- **PROBLEM TO SOLVE**: Would you repeat the whole listing exactly, pictures excluded?

- **AVAILABLE DATA**:
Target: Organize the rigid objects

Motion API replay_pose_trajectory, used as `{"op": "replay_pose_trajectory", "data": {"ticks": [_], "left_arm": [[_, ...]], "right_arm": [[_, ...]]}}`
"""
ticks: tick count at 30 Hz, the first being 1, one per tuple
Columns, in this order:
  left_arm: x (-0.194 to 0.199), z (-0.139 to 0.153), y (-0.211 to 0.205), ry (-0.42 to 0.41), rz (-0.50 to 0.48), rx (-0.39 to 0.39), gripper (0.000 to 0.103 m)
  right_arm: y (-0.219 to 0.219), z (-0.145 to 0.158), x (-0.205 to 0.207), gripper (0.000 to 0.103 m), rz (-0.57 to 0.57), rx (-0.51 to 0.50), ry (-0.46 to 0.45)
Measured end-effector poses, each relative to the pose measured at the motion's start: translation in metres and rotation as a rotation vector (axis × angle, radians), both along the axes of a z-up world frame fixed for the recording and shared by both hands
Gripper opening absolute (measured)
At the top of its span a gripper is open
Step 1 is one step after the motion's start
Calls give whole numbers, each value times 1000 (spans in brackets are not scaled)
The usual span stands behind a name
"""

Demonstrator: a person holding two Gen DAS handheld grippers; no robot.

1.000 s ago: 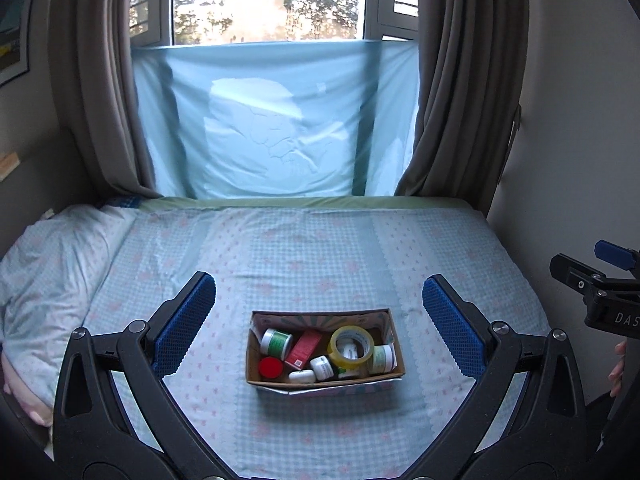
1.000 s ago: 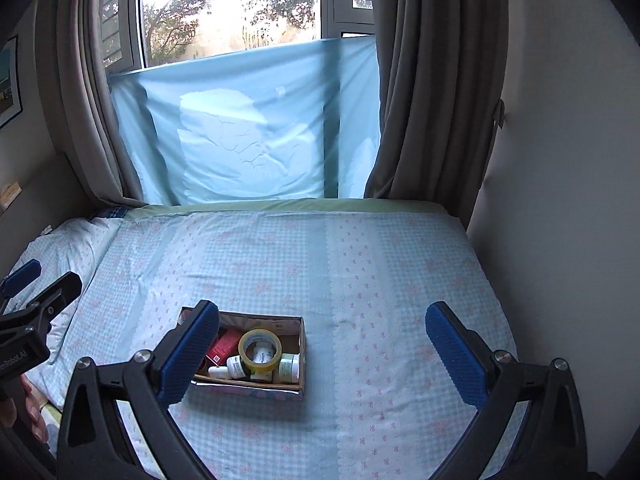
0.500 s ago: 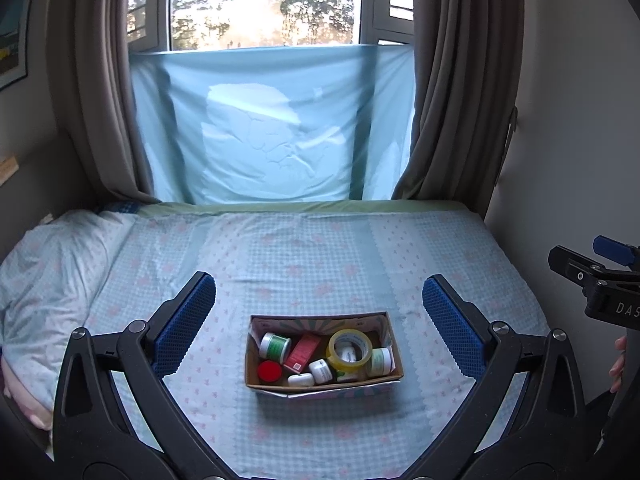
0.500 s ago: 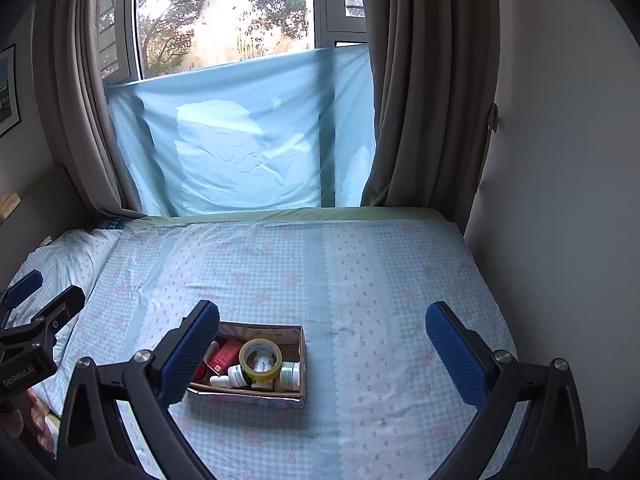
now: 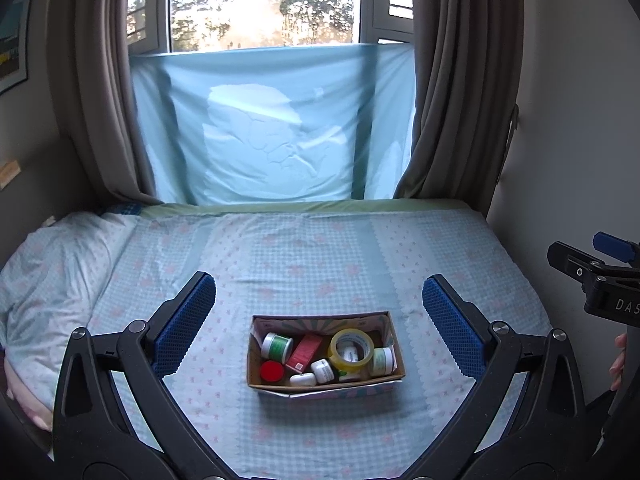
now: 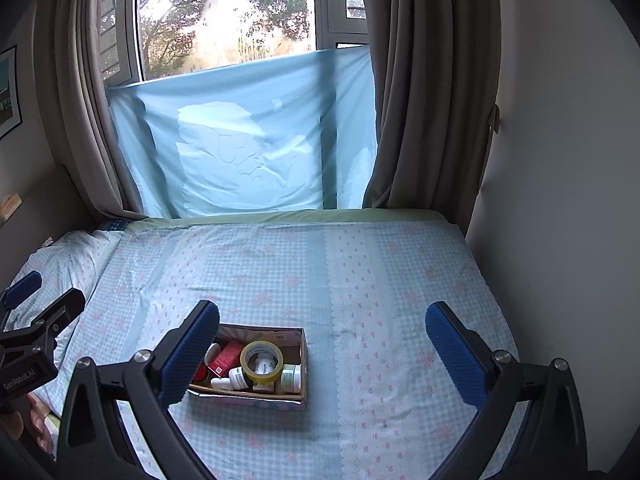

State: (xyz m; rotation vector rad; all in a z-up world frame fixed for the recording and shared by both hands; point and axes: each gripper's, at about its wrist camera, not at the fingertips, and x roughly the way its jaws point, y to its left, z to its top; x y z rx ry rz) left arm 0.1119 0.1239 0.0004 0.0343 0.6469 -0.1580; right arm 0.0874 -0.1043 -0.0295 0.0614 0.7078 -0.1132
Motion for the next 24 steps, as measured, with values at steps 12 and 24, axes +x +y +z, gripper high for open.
{"op": "replay_pose_trajectory", "data": {"ticks": [12,24], "left_arm": [[0,0,-2,-2,-1,6,103],[-1,1,1,-4,5,7,103]], "right_arm": [[-3,1,2,103,-2,0,0],[-2,4,0,103,-6,-1,-7]]}}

- **RESULT OF THIS EXERCISE**:
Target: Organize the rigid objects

Motion API replay_pose_trajectory, used as `{"op": "replay_pose_trajectory", "data": {"ticks": [_], "left_arm": [[_, ...]], "right_arm": [[_, ...]]}}`
"""
ticks: tick count at 30 Hz, the first being 1, one per tuple
Columns, in this order:
  left_arm: x (-0.194 to 0.199), z (-0.139 to 0.153), y (-0.211 to 0.205), ry (-0.42 to 0.41), rz (-0.50 to 0.48), rx (-0.39 to 0.39), gripper (0.000 to 0.103 m)
  right_arm: y (-0.219 to 0.219), z (-0.145 to 0.158), x (-0.205 to 0.207), gripper (0.000 to 0.103 m), rz (-0.57 to 0.57), rx (-0.51 to 0.50), ry (-0.46 to 0.45)
Measured end-effector poses, each relative to the pose measured at the motion's start: translation in metres and rotation as a rotation vector (axis × angle, radians), both along the axes of a z-up world frame fixed for the recording and shared by both hands
Gripper opening absolute (measured)
At the top of its span a gripper is open
Step 1 is one step after the motion's start
Calls give whole numbers, each value times 1000 (spans in brackets are not scaled)
The usual span stands behind a name
"""

Demonstrator: a person holding two Gen DAS handheld grippers; no robot.

1.000 s ago: 
1.000 s ago: 
0.500 s ago: 
0.500 s ago: 
now: 
now: 

State: (xyz m; rotation vector rad; all in a z-up world frame fixed for the recording and shared by both hands; point and axes: each gripper's, at about its wrist camera, not at the fingertips, and x roughly the way its jaws point, y to its left, z to its top; x y z rx ry rz) left arm 0.1119 0.1239 0.0004 0.0343 0.6469 -0.1580; right arm 0.0874 -0.1043 -0.0295 0.0614 0.7078 -0.1132
Motion for the next 24 steps, as measured, with values at steps 12 and 24, axes +x +y +z, gripper high for open.
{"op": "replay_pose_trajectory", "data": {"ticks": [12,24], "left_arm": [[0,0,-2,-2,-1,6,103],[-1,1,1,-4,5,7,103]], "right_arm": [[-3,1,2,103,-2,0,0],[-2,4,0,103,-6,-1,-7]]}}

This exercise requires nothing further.